By far and away the biggest surprise of the film, though, comes from the one member of the main cast given as little showcase in the trailers, and clearly there was good reason for that. Dave Bautista may have ‘acting’ experience from his days in WWE, but no-one expected this kind of performance. Drax the Destroyer is a rather one-dimensional character, a big bruiser hellbent on revenge for the murder of his wife and daughter, and not much else. Carrying a literally literal disposition, Drax’s inability to understand metepahors, humour or general expressions leads to some of the film’s best moments. With Guardians now guaranteed a sequel, Bautista’s Marvel – and indeed, Hollywood – future looks promising. Say it quietly, but more performances like his here and he could enjoy a movie career, certainly done no harm standing out in a Marvel film, to rival Dwayne Johnson’s. Elsewhere, Benicio Del Toro expands on his post-credits appearance in The Dark World, fully introducing us to The Collector. His role is small (though a reported multi-film deal confirms he will become a familiar face), but it does go some way towards possible seeds being laid for the future, and keen-eyed Marvel fanatics will have fun searching the background during his scenes.

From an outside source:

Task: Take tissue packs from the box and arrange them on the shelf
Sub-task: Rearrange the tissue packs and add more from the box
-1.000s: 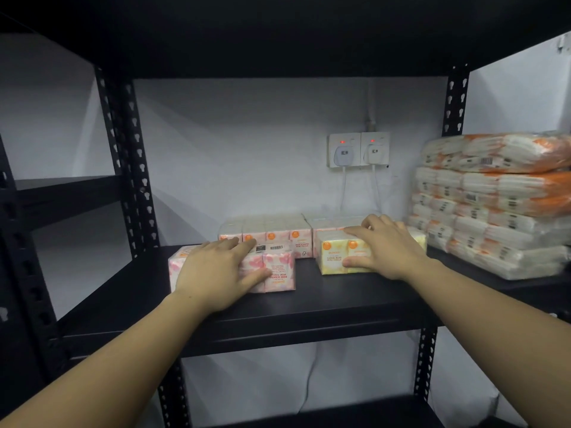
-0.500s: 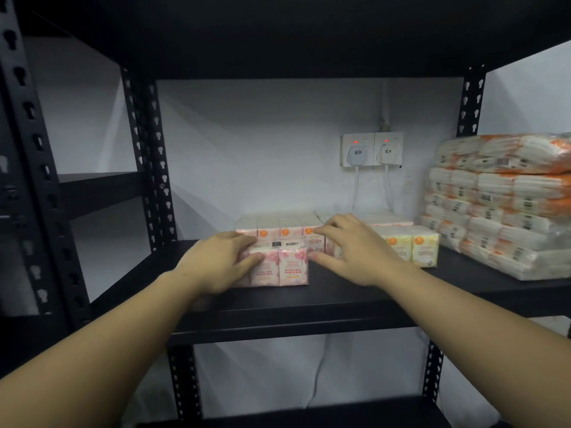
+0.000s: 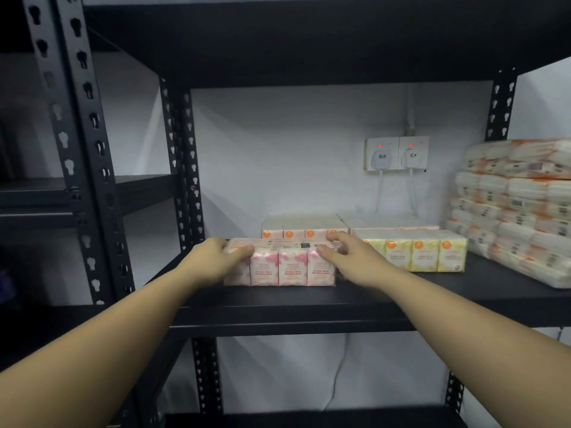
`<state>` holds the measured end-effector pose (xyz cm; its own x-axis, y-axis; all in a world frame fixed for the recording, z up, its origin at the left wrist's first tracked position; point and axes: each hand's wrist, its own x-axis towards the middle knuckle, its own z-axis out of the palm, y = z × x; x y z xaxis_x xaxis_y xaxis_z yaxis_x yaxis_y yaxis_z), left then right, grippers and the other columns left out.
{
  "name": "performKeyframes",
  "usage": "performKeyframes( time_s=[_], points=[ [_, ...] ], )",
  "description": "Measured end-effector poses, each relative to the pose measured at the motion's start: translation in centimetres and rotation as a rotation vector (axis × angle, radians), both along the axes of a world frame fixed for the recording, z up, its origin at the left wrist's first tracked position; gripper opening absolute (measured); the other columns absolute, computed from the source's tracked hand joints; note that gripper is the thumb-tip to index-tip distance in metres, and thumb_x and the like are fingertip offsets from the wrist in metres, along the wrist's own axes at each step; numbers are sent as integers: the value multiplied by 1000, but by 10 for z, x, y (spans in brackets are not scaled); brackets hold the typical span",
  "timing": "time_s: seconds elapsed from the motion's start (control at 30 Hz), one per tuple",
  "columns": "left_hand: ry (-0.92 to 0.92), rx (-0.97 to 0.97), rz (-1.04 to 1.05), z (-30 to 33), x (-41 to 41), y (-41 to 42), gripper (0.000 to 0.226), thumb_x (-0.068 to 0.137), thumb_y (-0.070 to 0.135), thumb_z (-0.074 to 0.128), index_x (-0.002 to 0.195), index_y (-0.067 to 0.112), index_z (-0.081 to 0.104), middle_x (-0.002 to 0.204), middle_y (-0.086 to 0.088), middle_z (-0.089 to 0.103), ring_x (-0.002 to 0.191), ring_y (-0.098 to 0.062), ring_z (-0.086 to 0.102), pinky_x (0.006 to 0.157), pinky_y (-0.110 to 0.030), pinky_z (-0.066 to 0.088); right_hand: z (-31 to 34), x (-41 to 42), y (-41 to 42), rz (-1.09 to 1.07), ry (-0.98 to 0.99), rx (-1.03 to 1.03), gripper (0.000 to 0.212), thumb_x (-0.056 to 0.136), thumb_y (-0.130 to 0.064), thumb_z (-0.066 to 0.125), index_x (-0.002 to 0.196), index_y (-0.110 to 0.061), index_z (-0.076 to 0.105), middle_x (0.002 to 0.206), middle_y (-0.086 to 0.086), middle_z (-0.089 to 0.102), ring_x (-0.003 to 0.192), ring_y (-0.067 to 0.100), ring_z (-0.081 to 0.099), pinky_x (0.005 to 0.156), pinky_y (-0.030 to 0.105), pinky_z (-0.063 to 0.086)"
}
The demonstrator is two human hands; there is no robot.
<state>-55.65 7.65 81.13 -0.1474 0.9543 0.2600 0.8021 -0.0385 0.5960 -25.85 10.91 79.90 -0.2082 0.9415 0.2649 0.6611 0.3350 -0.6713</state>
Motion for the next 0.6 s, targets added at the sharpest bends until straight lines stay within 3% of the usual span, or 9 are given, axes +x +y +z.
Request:
performKeyframes(
  time_s=[0.07,0.13,0.23,0.3,0.4,0.5,0.6],
  points=[
    [-84,36,11,2,3,-2,44,93,63,62,97,19,70,95,-2,75,84,-19,70,77,-37,58,-4,3,0,3,73,-7,87,77,-81,57,150,-34,45,130,-6,63,115,18,65,100,46,55],
    [-166,93,31,7,6,-2,44,92,58,65,97,14,69,92,-2,74,81,-19,70,71,-35,56,-8,5,1,13,162,-40,96,69,-82,61,149,-32,42,129,-3,68,110,16,69,94,45,60],
    [-332,232,8,23,12,-1,40,88,53,74,103,16,72,96,1,76,90,-18,73,80,-38,60,-8,-4,-5,47,276,-100,63,90,-56,70,140,-27,44,120,-7,71,105,14,72,87,42,63],
    [-458,280,-43,38,19,-3,36,90,47,75,111,18,70,103,3,76,94,-16,73,80,-34,59,-7,-10,-10,51,276,-97,48,92,-51,72,128,-31,48,116,-10,72,103,12,71,89,43,62],
    [-505,226,-98,56,20,0,31,94,51,67,113,26,68,108,2,76,100,-17,72,79,-36,56,-7,-15,-12,57,289,-93,39,86,-54,76,116,-37,57,114,-12,74,102,8,71,88,40,62],
    [-522,175,-145,68,16,-1,25,94,52,66,109,33,72,104,3,79,104,-19,73,95,-48,56,-7,-15,-15,80,417,-133,41,85,-43,82,118,-30,63,110,-9,77,97,9,75,78,34,64],
    [-471,230,-183,75,14,-9,26,90,44,73,114,34,70,103,5,78,104,-13,70,89,-37,52,-3,-13,-17,93,556,-171,37,89,-28,81,120,-17,65,102,-4,80,91,12,78,76,34,64]
  ],
)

Inevitably, there has to be weaknesses, and once again it comes in the form of the film’s main antagonist. Pace’s Ronan looks the part, coming complete with a hammer that even Asgard’s greatest son would be proud of, but outside of his powerful accessory, he feels barely written, an empty character. Malekith mark 2, if you will. Marvel seem to have a problem writing their villains, which raises a fear or two for when Thanos is finally introduced as the feature foe. And it’s The Mad Titan that provides another of Guardians’ low points; his proper debut in the Cinematic Universe should be a major moment, but is ruined by almost embarrasing CG, with the Universe’s overarching bad guy looking like he would be more at home in Toon Town alongside Roger Rabbit. For Thanos to succeed, Josh Brolin needs to be put in the make-up chair and let him give the character a true face to go with the voice.
And then we come to the movie’s major downfall, and one that has plagued Marvel features before. As you sit through the final act and watch a sky battle followed by something crashing to the ground below, you would be forgiven for thinking you were watching The Winter Soldier or The Dark World, just with Drax and Ronan replacing Cap and Bucky. It’s always visually pleasing, of course, but things need to change and break away from the default setting that Marvel filmwriters seem to be stuck on. Looking ahead, if Ultron or whoever Thor and Cap face in their next solo outings have a airship of some kind, pretty much anyone will be able to write the ending.
Make no mistake though, this is an excellent film. Ably assisted with a stellar soundtrack that will throw those of us from the 80’s right back there, and a script teeming with humour and emotion, Gunn has taken on the challenge of starting a new Marvel movie franchise and, at least at this point, succeeded. It may not have started as a mainstream entity, but it will soon be, and that bodes very well for the future. It’s becoming an easy trap to fall into to say ‘Best Marvel movie yet’ but with Guardians of the Galaxy – almost against the odds – it may be apt this time.
Last but not least, the post-credit sting – make sure you stay until the very end – is classic Marvel… in more ways than one.